How to decide order of a B-tree - algorithm

B trees are said to be particularly useful in case of huge amount of data that cannot fit in main memory.
My question is then how do we decide order of B tree or how many keys to store in a node ? Or how many children a node should have ?
I came across that everywhere people are using 4/5 keys per node. How does it solve the huge data and disk read problem ?

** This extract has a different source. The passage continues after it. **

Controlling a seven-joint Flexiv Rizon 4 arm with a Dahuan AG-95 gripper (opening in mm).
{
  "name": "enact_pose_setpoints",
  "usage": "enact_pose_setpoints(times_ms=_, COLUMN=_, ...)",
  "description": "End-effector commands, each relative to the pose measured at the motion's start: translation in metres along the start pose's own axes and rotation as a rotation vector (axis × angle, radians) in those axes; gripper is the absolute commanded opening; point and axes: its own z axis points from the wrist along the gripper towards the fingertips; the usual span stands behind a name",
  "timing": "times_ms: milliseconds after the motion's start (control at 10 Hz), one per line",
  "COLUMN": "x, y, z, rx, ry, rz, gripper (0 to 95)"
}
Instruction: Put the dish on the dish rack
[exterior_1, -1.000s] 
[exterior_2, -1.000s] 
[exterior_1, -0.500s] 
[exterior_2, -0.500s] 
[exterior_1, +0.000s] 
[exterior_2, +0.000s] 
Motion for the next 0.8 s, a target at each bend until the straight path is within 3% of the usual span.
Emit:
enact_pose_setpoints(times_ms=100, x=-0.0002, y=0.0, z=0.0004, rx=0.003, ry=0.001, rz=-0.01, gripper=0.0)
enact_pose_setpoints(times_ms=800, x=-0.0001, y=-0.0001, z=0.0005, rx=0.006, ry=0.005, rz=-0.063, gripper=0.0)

Typically, you'd choose the order so that the resulting node is as large as possible while still fitting into the block device page size. If you're trying to build a B-tree for an on-disk database, you'd probably pick the order such that each node fits into a single disk page, thereby minimizing the number of disk reads and writes necessary to perform each operation. If you wanted to build an in-memory B-tree, you'd likely pick either the L2 or L3 cache line sizes as your target and try to fit as many keys as possible into a node without exceeding that size. In either case, you'd have to look up the specs to determine what size to use.
Of course, you could always just experiment and try to determine this empirically as well. :-)
Hope this helps!

Related

is not the benefit of B-Tree lost when it is saved in File?

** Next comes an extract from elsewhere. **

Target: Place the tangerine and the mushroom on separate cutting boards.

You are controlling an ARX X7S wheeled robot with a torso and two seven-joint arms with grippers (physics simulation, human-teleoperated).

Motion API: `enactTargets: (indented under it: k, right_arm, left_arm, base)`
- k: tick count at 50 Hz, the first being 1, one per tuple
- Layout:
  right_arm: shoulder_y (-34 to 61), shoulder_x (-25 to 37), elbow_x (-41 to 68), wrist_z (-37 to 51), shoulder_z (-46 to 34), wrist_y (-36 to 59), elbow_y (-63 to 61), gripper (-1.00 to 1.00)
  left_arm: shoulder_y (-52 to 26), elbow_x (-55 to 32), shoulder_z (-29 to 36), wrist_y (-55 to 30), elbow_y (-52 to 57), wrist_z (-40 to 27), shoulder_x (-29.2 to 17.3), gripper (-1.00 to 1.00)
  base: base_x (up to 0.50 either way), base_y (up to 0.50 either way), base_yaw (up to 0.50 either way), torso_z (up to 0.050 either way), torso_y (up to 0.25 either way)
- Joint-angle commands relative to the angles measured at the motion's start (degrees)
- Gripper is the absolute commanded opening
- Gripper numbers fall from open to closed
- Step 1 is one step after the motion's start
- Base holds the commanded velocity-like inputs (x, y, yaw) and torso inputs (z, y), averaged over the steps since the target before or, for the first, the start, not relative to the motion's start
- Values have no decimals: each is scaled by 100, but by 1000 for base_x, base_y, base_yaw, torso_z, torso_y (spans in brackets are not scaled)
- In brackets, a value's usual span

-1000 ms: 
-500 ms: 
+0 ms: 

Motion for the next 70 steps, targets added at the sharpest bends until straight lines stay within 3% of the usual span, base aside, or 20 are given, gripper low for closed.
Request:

I was reading about B-Tree and it was interesting to know that it is specifically built for storing in secondary memory. But i am little puzzled with few points:
If we save the B-Tree in secondary memory (via serialization in Java) is not the advantage of B-Tree lost ? because once the node is serialized we will not have access to reference to child nodes (as we get in primary memory). So what that means is, we will have to read all the nodes one by one (as no reference is available for child). And if we have to read all the nodes then whats the advantage of the tree ? i mean, in that case we are not using the binary search on the tree. Any thoughts ?
When a B-Tree is used on disk, it is not read from file, deserialized, modified, and serialized, and written back.
A B-Tree on disk is a disk-based data structure consisting of blocks of data, and those blocks are read and written one block at a time. Typically:
Each node in the B-Tree is a block of data (bytes). Blocks have fixed sizes.
Blocks are addressed by their position in the file, if a file is used, or by their sector address if B-Tree blocks are mapped directly to disk sectors.
A "pointer to a child node" is just a number that is the node's block address.
Blocks are large. Typically large enough to have 1000 children or more. That's because reading a block is expensive, but the cost doesn't depend much on the block size. By keeping blocks big enough so that there are only 3 or 4 levels in the whole tree, we minimize the number of reads or writes required to access any specific item.
Caching is usually used so that most accesses only need to touch the lowest level of the tree on disk.
So to find an item in a B-Tree, you would read the root block (it will probably come out of cache), look through it to find the appropriate child block and read that (again probably out of cache), maybe do that again, finally read the appropriate leaf block and extract the data.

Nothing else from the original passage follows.